Certo dia quando ali reunidos estavam eu, Zé Pança, Dico do
Josias, Joel Pacheco, e outros que não me lembro no momento, aproxima-se o
Eustáquio. Aproximou-se e já foi entrando na nossa conversa.
Do outro lado da rua passava uma das jovens mais bonitas da
época em Candeias; filha de um pai de filhas bonitas, o Sr.
Inácio Pacheco Lopes. Elas eram Zélia, Neusa, Leda, Eneida, Inegmar e Eliana. Todas
muito bem casadas. Mas a moça que passava do outro lado da rua era a Inegmar, ainda bem jovem e solteira; parecia uma boneca com o seu corpo bem feito e o seu porte discreto salientando
uma saia de anágua muito bem engomada.
O Eustáquio, no seu porte de cabaceiro de cafezais, chama a
atenção da turma e diz:
Oceis tá veno aquele “pixinho” gostoso que vai do outro lado?
Onti eu vi até a carcinha dela. Ceis precisava vê qui trenzinho. O vento bateu
na bunfinha dela que levanto e eu vi tudo. Logo na hora que eu for toma o meu banho
eu tenho no que pensar. Vô fecha o ôio e vô sangra a curuja.
Nisso o Joel levantou-se e um tanto irritado, bradou:
----“Fala isso ai de novo seu caipira! Fala! Você sabe que
aquele trenzinho é minha irmã???? Seu merda fala de novo! Seu língua de trapo!”.

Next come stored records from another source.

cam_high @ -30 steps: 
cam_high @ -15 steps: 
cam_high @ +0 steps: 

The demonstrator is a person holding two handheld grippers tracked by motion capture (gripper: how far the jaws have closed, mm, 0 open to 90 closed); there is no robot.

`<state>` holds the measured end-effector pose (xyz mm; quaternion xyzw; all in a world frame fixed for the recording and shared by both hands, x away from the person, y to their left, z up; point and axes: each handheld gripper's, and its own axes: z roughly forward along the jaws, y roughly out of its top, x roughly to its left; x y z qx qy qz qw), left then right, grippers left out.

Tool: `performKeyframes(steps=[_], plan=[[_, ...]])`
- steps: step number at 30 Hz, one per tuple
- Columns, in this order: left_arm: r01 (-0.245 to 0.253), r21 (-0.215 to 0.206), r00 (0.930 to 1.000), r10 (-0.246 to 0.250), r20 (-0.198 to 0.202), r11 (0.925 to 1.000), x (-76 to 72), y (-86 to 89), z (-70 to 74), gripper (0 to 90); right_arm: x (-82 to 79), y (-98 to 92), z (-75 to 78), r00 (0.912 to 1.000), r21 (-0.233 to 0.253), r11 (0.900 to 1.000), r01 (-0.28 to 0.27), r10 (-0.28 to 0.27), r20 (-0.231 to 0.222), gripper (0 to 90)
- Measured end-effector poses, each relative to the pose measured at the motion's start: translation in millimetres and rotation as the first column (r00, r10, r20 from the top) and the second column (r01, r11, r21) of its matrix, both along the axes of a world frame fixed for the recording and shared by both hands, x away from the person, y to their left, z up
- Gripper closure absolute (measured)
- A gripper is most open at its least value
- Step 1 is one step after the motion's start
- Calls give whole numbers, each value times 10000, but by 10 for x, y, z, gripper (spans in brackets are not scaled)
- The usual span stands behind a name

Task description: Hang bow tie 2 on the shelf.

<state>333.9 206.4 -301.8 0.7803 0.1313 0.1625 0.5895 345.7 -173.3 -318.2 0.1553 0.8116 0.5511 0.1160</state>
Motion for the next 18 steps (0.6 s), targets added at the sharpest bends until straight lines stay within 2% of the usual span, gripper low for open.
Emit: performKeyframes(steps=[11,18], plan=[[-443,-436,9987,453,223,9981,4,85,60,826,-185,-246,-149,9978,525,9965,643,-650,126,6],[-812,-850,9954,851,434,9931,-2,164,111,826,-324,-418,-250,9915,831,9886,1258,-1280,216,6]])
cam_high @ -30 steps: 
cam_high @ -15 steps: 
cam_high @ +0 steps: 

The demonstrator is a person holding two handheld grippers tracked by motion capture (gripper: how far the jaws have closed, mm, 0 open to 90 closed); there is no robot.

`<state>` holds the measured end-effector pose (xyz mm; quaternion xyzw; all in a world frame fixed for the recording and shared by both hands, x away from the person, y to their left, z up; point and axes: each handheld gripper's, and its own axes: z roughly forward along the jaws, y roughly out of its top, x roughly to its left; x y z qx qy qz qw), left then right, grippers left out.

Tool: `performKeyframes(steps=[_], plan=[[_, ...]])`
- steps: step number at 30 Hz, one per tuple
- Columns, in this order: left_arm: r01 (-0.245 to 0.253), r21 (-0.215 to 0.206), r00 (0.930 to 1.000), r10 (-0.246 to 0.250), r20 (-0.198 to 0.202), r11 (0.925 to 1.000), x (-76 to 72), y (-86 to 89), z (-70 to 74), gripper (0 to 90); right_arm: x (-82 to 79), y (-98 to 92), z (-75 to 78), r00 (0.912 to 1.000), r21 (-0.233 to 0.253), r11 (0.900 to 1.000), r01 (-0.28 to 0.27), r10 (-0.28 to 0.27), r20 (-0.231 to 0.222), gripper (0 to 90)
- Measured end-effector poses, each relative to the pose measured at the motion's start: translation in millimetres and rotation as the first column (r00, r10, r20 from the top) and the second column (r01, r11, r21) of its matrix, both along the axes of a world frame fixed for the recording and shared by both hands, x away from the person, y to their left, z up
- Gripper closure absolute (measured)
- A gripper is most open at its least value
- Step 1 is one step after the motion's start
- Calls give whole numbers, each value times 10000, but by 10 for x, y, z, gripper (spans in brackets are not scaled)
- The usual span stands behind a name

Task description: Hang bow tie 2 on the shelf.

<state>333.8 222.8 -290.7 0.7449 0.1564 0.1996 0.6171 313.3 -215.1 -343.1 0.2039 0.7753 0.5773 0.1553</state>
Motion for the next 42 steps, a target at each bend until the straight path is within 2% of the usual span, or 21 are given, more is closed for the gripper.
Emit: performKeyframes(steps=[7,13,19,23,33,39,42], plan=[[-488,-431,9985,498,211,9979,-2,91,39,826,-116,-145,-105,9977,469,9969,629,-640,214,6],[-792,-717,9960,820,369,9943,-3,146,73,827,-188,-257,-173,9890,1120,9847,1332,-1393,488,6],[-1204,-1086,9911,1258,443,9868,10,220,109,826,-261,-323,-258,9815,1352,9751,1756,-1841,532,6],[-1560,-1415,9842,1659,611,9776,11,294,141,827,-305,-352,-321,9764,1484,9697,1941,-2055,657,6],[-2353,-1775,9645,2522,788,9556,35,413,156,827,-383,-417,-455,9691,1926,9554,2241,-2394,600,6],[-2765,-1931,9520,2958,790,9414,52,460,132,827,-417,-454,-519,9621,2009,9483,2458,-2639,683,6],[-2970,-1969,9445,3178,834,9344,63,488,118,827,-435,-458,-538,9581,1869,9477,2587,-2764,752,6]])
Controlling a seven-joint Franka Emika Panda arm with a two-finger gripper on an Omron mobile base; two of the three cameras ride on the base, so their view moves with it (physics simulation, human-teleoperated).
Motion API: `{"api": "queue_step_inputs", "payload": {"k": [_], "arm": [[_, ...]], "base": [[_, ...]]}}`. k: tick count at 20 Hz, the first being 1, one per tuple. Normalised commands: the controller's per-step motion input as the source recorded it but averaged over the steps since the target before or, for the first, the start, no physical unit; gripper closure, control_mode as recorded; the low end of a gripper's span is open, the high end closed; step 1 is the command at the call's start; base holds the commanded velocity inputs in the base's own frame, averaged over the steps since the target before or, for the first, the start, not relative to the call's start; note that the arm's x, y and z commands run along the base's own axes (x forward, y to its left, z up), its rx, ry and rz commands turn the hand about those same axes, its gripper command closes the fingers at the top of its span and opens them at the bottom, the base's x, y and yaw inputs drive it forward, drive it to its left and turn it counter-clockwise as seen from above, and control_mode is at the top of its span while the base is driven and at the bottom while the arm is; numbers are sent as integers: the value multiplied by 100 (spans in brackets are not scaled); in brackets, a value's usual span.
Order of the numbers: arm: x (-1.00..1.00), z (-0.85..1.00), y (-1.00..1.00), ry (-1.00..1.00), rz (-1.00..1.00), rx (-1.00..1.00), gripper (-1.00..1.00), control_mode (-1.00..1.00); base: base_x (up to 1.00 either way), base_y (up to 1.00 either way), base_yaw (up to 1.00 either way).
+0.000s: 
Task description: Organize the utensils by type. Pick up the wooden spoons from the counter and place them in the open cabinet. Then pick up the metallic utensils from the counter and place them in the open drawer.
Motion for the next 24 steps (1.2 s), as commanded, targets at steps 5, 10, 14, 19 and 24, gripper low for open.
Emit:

-----”Que isso sô Joeer, eu tava era brincano, eu pensei que
era uma cunhicida minha”... Eu num vi nada não, num sei de nada não... Que
isso! Nosso que moço brabo meu Deus do céu!
Armando Melo de Castro
Candeias MG Casos e Acasos
Um comentário:
Este tipo de 'gafe' é muito comum ;-) eu também já estive presente em uma situação semelhante e o nervosinho também era irmão!
Este 'causo' me fez lembrar de como eu ficava intrigado com algumas considerações sobre algumas 'moças' lá pelos anos 60...
Eu ouvia as matronas dizerem: "coitada tão bonita, mas é perdida". Puxa! Eu levei um bom tempo até encontrar alguém que me explicasse o que era 'Perdida".
Hoje não existem mais! Todas se encontraram e todos estão felizes.
Abraço Armando, continue com suas publicações, são ótimas.